AIM OF THE TASK
If a line in the data below holds the word "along", copy it.

-------

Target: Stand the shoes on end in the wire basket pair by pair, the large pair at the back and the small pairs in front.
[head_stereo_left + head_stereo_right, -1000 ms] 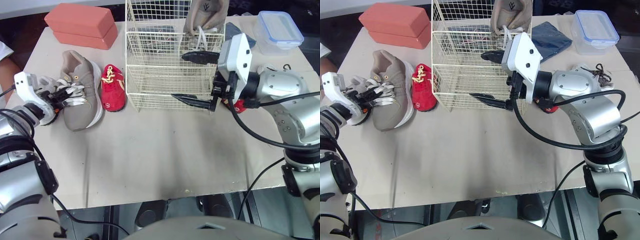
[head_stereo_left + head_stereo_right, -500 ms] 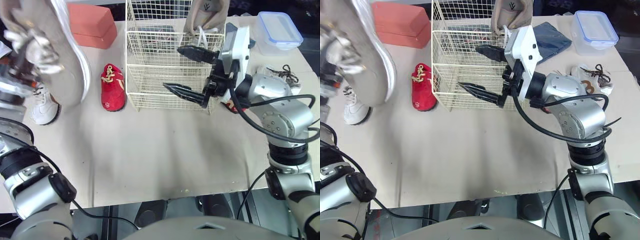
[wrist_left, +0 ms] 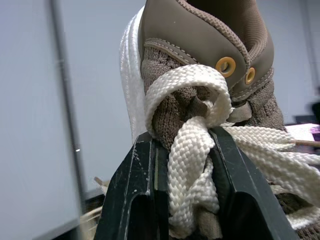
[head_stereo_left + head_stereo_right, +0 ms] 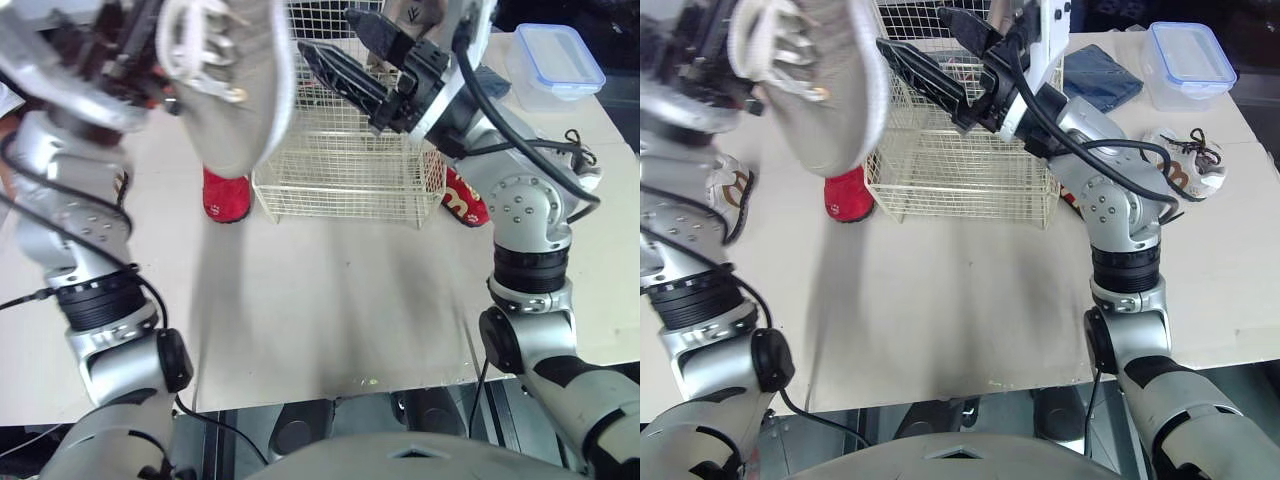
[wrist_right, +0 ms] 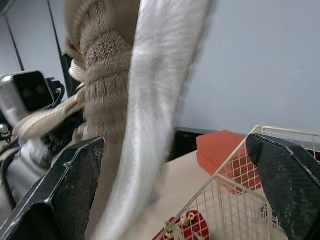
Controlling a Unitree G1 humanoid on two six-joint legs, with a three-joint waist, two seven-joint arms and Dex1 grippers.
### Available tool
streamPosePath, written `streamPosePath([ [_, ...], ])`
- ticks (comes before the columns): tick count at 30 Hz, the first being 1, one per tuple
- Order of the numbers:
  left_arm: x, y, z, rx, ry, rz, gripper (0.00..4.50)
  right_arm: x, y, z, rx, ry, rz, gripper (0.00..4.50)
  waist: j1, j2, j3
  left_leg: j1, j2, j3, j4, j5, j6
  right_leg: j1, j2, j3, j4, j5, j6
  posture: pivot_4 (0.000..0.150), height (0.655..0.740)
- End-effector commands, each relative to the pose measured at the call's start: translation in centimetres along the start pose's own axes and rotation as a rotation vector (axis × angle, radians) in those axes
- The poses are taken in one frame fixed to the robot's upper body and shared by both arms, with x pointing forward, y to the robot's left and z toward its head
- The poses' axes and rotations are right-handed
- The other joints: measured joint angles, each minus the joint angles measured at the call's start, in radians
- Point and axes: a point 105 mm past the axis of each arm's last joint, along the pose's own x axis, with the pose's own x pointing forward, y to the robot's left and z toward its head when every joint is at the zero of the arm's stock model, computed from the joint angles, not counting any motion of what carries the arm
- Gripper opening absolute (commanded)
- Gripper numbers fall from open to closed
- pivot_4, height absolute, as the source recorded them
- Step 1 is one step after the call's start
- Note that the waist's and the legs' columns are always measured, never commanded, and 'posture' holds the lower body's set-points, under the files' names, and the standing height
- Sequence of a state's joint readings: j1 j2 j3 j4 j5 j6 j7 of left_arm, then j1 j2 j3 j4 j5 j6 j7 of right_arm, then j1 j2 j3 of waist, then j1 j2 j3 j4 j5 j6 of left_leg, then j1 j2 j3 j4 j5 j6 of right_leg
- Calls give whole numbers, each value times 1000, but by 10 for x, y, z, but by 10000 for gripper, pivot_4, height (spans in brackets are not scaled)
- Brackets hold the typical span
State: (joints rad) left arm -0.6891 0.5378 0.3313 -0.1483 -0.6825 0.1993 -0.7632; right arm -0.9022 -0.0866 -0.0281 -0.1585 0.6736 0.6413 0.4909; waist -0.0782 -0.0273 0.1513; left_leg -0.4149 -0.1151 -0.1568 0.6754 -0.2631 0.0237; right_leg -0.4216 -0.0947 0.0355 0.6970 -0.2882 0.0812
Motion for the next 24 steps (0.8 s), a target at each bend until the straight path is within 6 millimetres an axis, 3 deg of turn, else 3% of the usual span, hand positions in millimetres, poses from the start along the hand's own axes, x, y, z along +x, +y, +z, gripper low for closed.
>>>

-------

RESULT BELOW
- End-effector commands, each relative to the pose measured at the call's start: translation in centimetres along the start pose's own axes and rotation as a rotation vector (axis × angle, radians) in those axes
- Point and axes: a point 105 mm past the axis of each arm's last joint, along the pose's own x axis, with the pose's own x pointing forward, y to the robot's left and z toward its head when every joint is at the zero of the arm's stock model, computed from the joint angles, not counting any motion of what carries the arm
Motion for the next 24 steps (0.8 s), a target at each bend until the straight path is within 6 millimetres an axis, 3 deg of turn, else 3% of the usual span, hand positions in millimetres, poses from the start along the hand's own axes, x, y, z along +x, +y, +z, gripper low for closed.

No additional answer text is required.